— SOURCE MATERIAL —

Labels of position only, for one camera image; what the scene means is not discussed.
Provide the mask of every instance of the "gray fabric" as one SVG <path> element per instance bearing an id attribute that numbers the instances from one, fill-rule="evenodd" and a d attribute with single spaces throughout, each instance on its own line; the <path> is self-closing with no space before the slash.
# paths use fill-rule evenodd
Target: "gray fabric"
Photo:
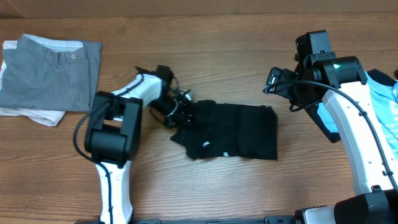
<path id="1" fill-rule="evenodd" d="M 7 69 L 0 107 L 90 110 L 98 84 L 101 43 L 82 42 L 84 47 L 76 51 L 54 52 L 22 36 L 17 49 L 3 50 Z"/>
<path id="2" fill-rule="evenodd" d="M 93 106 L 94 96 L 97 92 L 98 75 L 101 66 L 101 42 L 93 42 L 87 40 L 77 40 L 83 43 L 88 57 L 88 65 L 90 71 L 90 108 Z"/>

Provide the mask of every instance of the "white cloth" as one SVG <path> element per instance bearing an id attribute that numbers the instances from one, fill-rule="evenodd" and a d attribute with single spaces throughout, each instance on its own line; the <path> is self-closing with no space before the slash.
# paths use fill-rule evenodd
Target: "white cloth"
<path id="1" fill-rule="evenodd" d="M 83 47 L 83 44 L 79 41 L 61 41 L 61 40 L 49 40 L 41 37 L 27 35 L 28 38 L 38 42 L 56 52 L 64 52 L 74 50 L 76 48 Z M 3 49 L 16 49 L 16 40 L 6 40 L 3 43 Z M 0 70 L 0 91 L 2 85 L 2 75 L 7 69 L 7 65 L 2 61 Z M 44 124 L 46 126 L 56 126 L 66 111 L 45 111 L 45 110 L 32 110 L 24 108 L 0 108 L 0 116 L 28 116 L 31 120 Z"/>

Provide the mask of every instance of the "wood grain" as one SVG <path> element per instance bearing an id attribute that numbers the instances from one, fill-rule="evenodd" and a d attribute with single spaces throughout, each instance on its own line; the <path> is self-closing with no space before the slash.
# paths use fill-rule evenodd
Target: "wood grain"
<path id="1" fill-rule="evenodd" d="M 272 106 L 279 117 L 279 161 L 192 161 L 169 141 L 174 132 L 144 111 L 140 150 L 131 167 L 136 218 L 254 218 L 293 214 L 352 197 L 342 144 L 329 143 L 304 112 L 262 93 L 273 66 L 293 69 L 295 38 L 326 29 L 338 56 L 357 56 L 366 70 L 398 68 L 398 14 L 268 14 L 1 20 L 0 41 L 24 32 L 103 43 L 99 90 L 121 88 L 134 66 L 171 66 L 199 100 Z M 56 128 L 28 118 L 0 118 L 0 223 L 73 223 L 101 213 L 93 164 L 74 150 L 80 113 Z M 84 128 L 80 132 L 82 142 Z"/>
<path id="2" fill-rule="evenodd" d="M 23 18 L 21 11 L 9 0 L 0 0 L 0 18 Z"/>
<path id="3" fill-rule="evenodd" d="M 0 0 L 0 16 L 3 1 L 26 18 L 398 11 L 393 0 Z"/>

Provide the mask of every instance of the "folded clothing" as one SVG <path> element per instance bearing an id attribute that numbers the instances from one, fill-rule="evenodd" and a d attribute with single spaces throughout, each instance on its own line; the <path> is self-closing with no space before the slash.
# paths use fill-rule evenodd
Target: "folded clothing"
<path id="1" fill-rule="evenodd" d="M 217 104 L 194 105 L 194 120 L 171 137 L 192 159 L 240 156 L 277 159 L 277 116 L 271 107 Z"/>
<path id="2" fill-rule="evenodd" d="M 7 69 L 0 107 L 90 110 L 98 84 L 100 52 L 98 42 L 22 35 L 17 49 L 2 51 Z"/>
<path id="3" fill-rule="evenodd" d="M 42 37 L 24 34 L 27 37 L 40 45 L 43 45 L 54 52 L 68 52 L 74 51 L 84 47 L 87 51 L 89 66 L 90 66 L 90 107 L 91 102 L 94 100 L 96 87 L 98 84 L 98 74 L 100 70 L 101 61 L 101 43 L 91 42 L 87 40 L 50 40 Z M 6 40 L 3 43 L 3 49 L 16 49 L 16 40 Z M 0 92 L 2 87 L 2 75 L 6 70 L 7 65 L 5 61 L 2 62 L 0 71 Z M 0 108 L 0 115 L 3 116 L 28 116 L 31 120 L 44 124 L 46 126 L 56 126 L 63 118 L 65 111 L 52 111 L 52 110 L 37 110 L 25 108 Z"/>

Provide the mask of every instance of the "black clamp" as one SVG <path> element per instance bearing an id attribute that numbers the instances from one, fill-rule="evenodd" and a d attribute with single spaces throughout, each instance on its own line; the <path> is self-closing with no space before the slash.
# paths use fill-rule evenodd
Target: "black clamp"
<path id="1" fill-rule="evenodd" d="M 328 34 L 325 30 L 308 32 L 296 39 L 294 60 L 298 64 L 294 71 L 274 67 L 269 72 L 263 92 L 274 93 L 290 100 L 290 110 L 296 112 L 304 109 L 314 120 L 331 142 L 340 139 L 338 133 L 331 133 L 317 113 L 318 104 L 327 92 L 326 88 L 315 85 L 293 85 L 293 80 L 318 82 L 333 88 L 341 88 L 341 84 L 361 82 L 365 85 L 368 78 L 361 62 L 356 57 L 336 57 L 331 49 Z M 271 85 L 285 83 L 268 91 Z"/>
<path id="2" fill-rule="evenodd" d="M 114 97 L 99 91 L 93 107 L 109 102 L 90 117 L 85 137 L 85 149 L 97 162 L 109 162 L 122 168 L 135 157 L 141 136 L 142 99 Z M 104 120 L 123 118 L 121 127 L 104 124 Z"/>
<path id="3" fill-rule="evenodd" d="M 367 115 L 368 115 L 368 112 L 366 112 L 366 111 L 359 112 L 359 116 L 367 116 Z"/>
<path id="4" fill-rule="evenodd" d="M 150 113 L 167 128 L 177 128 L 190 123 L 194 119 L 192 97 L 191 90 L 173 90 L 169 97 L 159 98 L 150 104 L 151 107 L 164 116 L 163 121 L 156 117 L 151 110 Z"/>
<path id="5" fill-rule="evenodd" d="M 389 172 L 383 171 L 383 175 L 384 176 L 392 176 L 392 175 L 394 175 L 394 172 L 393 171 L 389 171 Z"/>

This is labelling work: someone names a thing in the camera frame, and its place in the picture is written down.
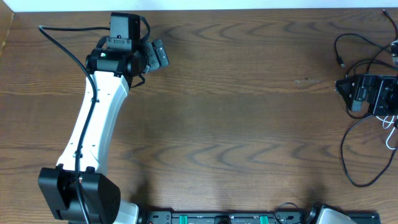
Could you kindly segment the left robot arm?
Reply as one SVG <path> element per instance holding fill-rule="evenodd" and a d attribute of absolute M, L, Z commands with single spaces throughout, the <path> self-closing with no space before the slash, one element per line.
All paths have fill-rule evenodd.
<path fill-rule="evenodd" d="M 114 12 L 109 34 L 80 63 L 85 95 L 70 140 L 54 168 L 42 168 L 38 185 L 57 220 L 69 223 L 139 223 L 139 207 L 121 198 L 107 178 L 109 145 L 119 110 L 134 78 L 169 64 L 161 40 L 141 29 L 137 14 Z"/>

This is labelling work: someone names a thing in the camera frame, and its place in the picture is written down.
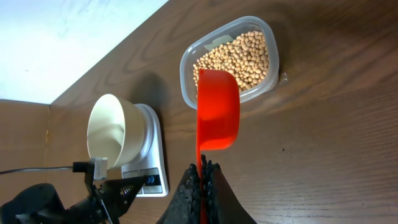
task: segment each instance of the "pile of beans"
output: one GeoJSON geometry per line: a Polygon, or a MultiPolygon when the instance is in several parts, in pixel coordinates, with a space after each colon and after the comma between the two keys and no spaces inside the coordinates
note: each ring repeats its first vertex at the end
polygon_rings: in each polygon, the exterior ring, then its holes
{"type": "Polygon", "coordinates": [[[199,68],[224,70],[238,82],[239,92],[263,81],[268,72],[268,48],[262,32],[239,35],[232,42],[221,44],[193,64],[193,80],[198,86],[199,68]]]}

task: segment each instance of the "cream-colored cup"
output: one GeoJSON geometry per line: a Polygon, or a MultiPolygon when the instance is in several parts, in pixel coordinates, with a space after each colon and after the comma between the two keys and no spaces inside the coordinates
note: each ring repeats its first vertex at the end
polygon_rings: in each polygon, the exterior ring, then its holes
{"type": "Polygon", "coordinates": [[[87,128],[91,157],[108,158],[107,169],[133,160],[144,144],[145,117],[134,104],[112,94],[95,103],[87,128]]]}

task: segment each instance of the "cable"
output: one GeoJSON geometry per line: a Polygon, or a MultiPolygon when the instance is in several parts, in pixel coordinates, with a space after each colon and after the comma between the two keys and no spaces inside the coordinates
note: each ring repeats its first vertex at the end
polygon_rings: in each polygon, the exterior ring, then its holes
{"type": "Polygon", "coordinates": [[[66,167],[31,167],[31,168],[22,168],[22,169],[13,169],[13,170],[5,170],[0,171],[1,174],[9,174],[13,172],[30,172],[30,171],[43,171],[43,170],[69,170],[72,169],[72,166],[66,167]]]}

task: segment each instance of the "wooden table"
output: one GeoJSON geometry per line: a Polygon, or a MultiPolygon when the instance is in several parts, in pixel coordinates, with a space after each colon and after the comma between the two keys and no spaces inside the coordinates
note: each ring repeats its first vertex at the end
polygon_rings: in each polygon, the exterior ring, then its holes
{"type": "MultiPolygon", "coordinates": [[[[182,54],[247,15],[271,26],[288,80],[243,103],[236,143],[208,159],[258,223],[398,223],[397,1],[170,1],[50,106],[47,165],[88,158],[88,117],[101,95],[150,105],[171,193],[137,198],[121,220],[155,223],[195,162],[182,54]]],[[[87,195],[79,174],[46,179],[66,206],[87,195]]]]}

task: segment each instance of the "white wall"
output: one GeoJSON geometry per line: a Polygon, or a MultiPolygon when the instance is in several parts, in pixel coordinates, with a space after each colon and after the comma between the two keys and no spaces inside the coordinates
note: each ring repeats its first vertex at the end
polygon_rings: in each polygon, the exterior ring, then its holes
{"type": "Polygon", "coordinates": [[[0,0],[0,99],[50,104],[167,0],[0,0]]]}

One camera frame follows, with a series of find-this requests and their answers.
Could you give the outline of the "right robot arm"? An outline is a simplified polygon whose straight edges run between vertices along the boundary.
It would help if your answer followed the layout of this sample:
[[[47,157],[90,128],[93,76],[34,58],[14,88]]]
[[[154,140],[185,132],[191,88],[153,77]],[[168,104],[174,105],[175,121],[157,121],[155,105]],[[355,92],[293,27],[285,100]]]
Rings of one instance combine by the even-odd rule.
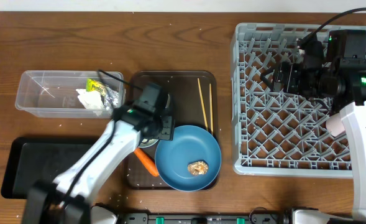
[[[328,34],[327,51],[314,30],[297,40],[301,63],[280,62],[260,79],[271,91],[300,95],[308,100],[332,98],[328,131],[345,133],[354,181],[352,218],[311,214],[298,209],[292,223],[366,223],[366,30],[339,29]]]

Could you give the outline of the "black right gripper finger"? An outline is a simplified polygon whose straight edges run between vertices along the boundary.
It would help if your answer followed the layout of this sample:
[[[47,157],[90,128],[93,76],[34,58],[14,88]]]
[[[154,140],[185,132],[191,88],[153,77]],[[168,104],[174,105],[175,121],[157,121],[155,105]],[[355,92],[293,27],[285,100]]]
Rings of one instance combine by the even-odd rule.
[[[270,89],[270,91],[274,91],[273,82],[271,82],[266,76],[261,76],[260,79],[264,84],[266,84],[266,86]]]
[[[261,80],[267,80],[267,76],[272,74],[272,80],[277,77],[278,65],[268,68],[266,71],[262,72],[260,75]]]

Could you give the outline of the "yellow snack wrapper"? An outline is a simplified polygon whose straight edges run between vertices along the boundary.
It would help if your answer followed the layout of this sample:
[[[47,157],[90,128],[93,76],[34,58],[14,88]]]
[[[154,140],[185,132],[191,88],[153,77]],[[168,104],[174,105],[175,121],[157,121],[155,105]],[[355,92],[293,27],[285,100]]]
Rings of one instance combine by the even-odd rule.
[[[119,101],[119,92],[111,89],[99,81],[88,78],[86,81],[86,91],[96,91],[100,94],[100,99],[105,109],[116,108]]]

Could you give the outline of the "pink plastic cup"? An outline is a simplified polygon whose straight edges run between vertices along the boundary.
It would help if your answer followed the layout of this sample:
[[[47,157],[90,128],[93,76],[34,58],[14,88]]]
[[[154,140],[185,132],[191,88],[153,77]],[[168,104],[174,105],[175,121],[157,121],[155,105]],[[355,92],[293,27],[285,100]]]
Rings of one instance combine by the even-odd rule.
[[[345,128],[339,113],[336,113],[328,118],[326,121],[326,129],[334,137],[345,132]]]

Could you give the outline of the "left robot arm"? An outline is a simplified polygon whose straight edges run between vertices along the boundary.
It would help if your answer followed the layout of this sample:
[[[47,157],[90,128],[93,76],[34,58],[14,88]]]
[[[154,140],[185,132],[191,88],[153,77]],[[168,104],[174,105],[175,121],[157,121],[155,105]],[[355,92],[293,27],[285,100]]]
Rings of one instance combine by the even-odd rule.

— TASK —
The answer must consist of every line from the data that contains the word "left".

— YOUR RESPONSE —
Could you kindly segment the left robot arm?
Could you give the outline of the "left robot arm"? An outline is a simplified polygon whose straight edges run between vertices along the boundary.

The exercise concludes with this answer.